Il Tribunale pugliese, dopo aver delineato il quadro legislativo regolante il riconoscimento dello status di rifugiato, correttamente richiamando, in proposito, l’art. 10 Cost. e D.Lgs. n. 251 del 2007, art. 2, lett. e) ed f) ed art. 11 (attuativo della Convenzione di Ginevra del 28 luglio 1951, ratificata con L. n. 722 del 1954) e le direttive comunitarie in materia (tra cui quella n. 2004/83), ed aver specificamente indicato quali sono, alla stregua dell’art. 5 del citato decreto, i soggetti da cui dovrebbero provenire le persecuzioni di cui al menzionato art. 2 (lo Stato, i partiti politici o le organizzazioni che controllano lo Stato o una parte consistente del suo territorio, nonchè soggetti non statuali ove quelli appena indicati, comprese le organizzazioni internazionali, non possono o non vogliono fornire protezione, adottando adeguate misure per impedire atti persecutori), ha osservato che “i fatti narrati dal richiedente non attengono a persecuzioni per motivi di razza, nazionalità, religione, opinioni politiche o appartenenza ad un gruppo sociale e pertanto – anche qualora veritieri – non integrerebbero gli estremi per il riconoscimento dello status” suddetto.

Tale assunto è errato e trascura di considerare l’esatta portata delle dichiarazioni del richiedente.

Difatti, il richiedente ha dichiarato di essere fuggito dal Paese di origine poichè il padre era stato sfruttato dai propri datori di lavoro ed egli era stato costretto sin da piccolo a lavorare per i proprietari del terreno, ove lavorava il padre, abbandonando la scuola. Ha aggiunto che aveva timore, in caso di rimpatrio, di essere rintracciato dalle stesse persone e di essere costretto a lavorare per tutta la vita per ripagare un debito, contratto dal padre a causa sua.

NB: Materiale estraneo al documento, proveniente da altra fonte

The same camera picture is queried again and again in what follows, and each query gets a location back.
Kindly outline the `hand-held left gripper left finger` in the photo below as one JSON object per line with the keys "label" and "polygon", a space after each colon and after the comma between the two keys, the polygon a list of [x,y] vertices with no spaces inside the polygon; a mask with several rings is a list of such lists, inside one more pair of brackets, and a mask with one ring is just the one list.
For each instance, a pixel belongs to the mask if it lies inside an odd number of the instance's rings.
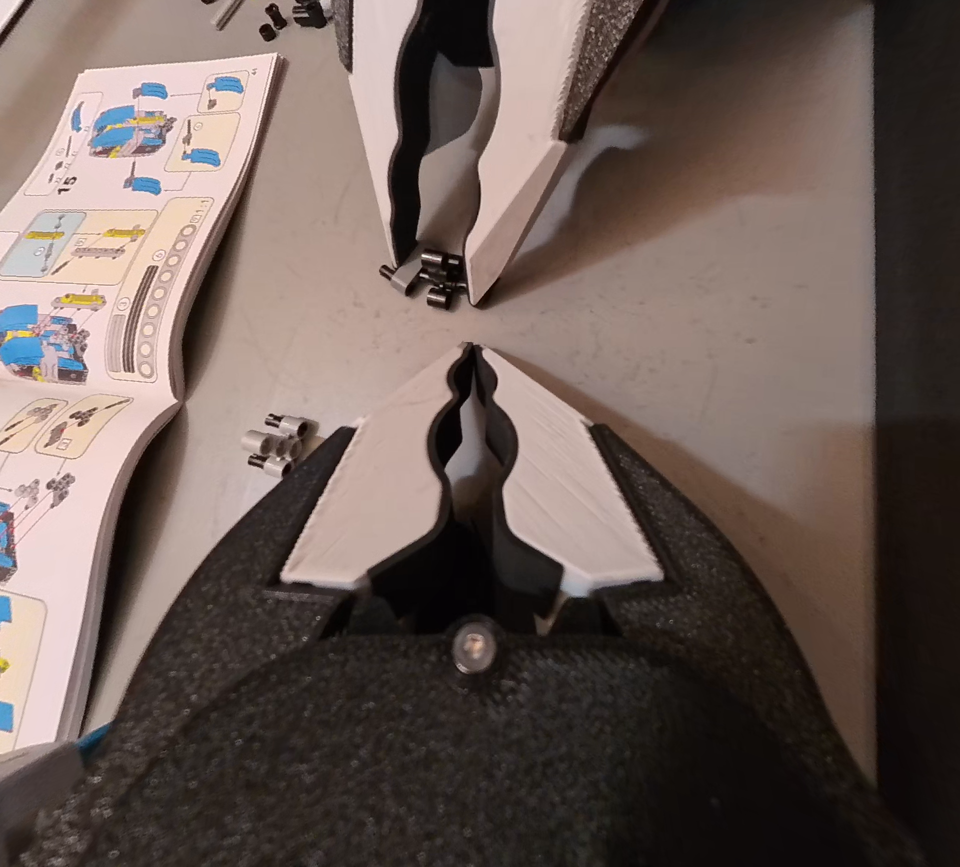
{"label": "hand-held left gripper left finger", "polygon": [[358,421],[279,575],[356,590],[435,540],[452,510],[447,465],[460,448],[474,345],[450,348]]}

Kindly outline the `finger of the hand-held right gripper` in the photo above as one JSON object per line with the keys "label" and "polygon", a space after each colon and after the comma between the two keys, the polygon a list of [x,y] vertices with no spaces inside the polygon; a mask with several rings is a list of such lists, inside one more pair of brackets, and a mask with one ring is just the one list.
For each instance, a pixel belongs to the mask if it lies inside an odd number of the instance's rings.
{"label": "finger of the hand-held right gripper", "polygon": [[478,213],[464,242],[467,297],[480,305],[567,162],[561,133],[594,0],[490,0],[496,114],[478,160]]}
{"label": "finger of the hand-held right gripper", "polygon": [[352,0],[351,93],[390,266],[414,256],[437,46],[430,0]]}

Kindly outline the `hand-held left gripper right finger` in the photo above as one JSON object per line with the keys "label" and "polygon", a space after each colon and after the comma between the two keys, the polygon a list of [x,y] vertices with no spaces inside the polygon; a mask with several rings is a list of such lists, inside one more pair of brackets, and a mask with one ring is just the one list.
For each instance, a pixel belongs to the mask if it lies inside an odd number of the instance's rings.
{"label": "hand-held left gripper right finger", "polygon": [[510,599],[547,621],[570,598],[665,585],[597,425],[495,350],[477,346],[475,363],[486,445],[500,467],[491,560]]}

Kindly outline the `light grey connector assembly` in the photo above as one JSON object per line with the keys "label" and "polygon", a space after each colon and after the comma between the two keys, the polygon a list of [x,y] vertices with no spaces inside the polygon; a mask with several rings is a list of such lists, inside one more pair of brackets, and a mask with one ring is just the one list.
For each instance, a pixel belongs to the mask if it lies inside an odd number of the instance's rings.
{"label": "light grey connector assembly", "polygon": [[246,465],[271,479],[288,477],[315,448],[318,428],[311,418],[268,414],[262,429],[246,430],[241,438]]}

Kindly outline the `black cross connector piece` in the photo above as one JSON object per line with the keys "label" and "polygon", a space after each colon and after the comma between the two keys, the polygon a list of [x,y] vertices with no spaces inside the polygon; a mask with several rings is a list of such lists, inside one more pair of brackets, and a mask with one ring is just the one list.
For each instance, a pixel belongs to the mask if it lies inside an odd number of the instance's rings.
{"label": "black cross connector piece", "polygon": [[415,278],[426,284],[429,306],[449,310],[454,299],[467,297],[470,286],[464,258],[461,254],[440,249],[423,249]]}

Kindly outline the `grey brick with black pins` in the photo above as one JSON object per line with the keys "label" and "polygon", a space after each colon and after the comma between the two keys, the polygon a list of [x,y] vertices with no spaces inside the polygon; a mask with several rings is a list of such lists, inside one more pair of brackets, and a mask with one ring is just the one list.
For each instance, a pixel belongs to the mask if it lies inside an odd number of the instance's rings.
{"label": "grey brick with black pins", "polygon": [[389,282],[391,288],[398,291],[404,297],[409,297],[421,282],[420,274],[422,268],[423,255],[422,252],[417,249],[399,266],[393,267],[386,263],[381,264],[378,273]]}

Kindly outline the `grey desk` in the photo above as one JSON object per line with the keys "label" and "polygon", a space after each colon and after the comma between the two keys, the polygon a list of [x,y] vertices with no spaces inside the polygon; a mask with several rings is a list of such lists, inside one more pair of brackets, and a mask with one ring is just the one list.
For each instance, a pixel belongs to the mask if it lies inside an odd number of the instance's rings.
{"label": "grey desk", "polygon": [[33,0],[2,42],[2,204],[85,69],[277,51],[246,193],[184,336],[187,398],[126,491],[83,731],[109,722],[210,548],[270,488],[268,412],[367,415],[455,343],[609,425],[762,580],[875,771],[871,0],[675,0],[621,61],[485,307],[378,275],[386,245],[330,29],[199,0]]}

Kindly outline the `open instruction booklet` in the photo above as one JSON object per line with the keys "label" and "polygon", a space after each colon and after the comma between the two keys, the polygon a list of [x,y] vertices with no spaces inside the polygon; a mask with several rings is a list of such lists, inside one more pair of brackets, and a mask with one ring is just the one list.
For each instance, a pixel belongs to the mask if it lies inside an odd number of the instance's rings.
{"label": "open instruction booklet", "polygon": [[1,751],[76,736],[121,501],[184,403],[186,316],[278,53],[86,70],[1,216]]}

E’ evidente, quindi, che le dichiarazioni del ricorrente danno sufficientemente conto dell’astratta inquadrabilità della situazione del richiedente in quella che consente il riconoscimento della misura della protezione internazionale richiesta.

Il richiedente ha infatti narrato una storia concernente la riduzione in schiavitù, essendo stato privato del diritto allo studio e costretto sin da giovane età a lavorare nel terreno, dove lavorava il padre.

Il tribunale ha quindi violato il D.Lgs. n. 251 del 2007, art. 3, comma 3, lett. c,, atteso che non ha valutato adeguatamente la situazione individuale e le circostanze personali del richiedente, “in particolare, la condizione sociale, il sesso e l’età, al fine di valutare se, in base alle circostanze personali del richiedente, gli atti a cui è stato o potrebbe essere esposto si configurino come persecuzione o danno grave”. Ha altresì disatteso il D.Lgs. n. 251 del 2007, art. 3, comma 4, considerato che il fatto che il richiedente abbia già subito persecuzioni o danni gravi o minacce dirette di persecuzione o danni costituisce un serio indizio della fondatezza del timore del richiedente di subire persecuzioni o del rischio effettivo di subire danni gravi.

Peraltro, giova ricordare che la persecuzione, rilevante per il riconoscimento dello status di rifugiato, può derivare anche da soggetti non statuali, ai sensi dell’art. 5, lett. c) del decreto citato, con il conseguente onere del giudice di verificare in concreto se, in presenza di minaccia di danno grave ad opera di un “soggetto non statuale”, lo Stato di origine sia in grado di offrire alla persona minacciata adeguata protezione (Sez. 6 – 1, Ordinanza n. 12333 del 17/05/2017, Rv. 644272).

S’impone pertanto l’accoglimento del ricorso, in riferimento al primo motivo, assorbiti il secondo e il terzo, con la cassazione del decreto impugnato e il rinvio della causa al Tribunale di Lecce, che, nel decidere nuovamente la stessa, si atterrà ai principi di diritto innanzi enunciati.

P.Q.M.

La Corte, accoglie il primo motivo, assorbiti i restanti; cassa il decreto impugnato e rinvia, anche per le spese, al tribunale di Lecce in diversa composizione.

Così deciso in Roma, nella Camera di consiglio della prima sezione civile, il 24 ottobre 2019.